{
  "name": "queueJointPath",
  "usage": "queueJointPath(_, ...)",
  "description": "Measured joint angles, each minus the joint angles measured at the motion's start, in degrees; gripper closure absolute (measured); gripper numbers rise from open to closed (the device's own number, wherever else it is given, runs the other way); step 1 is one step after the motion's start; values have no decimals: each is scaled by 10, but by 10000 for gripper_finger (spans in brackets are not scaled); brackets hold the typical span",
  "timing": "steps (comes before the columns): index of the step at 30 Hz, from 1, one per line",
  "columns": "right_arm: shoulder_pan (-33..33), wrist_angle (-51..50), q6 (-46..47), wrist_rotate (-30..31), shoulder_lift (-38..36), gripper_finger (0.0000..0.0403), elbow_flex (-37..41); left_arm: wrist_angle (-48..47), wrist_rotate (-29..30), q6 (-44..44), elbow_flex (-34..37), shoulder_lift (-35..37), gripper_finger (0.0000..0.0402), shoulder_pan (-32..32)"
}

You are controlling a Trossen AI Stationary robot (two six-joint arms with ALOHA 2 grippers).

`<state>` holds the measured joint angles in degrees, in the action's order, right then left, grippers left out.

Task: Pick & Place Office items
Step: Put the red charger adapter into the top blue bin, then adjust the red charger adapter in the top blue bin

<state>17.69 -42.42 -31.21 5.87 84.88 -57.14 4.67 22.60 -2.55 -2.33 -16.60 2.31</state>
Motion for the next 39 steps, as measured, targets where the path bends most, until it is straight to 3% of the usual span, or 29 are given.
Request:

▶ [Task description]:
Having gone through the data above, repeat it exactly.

▶ [Solution below]:
{
  "name": "queueJointPath",
  "usage": "queueJointPath(_, ...)",
  "description": "Measured joint angles, each minus the joint angles measured at the motion's start, in degrees; gripper closure absolute (measured); gripper numbers rise from open to closed (the device's own number, wherever else it is given, runs the other way); step 1 is one step after the motion's start; values have no decimals: each is scaled by 10, but by 10000 for gripper_finger (spans in brackets are not scaled); brackets hold the typical span",
  "timing": "steps (comes before the columns): index of the step at 30 Hz, from 1, one per line",
  "columns": "right_arm: shoulder_pan (-33..33), wrist_angle (-51..50), q6 (-46..47), wrist_rotate (-30..31), shoulder_lift (-38..36), gripper_finger (0.0000..0.0403), elbow_flex (-37..41); left_arm: wrist_angle (-48..47), wrist_rotate (-29..30), q6 (-44..44), elbow_flex (-34..37), shoulder_lift (-35..37), gripper_finger (0.0000..0.0402), shoulder_pan (-32..32)"
}

You are controlling a Trossen AI Stationary robot (two six-joint arms with ALOHA 2 grippers).

`<state>` holds the measured joint angles in degrees, in the action's order, right then left, grippers left out.

Task: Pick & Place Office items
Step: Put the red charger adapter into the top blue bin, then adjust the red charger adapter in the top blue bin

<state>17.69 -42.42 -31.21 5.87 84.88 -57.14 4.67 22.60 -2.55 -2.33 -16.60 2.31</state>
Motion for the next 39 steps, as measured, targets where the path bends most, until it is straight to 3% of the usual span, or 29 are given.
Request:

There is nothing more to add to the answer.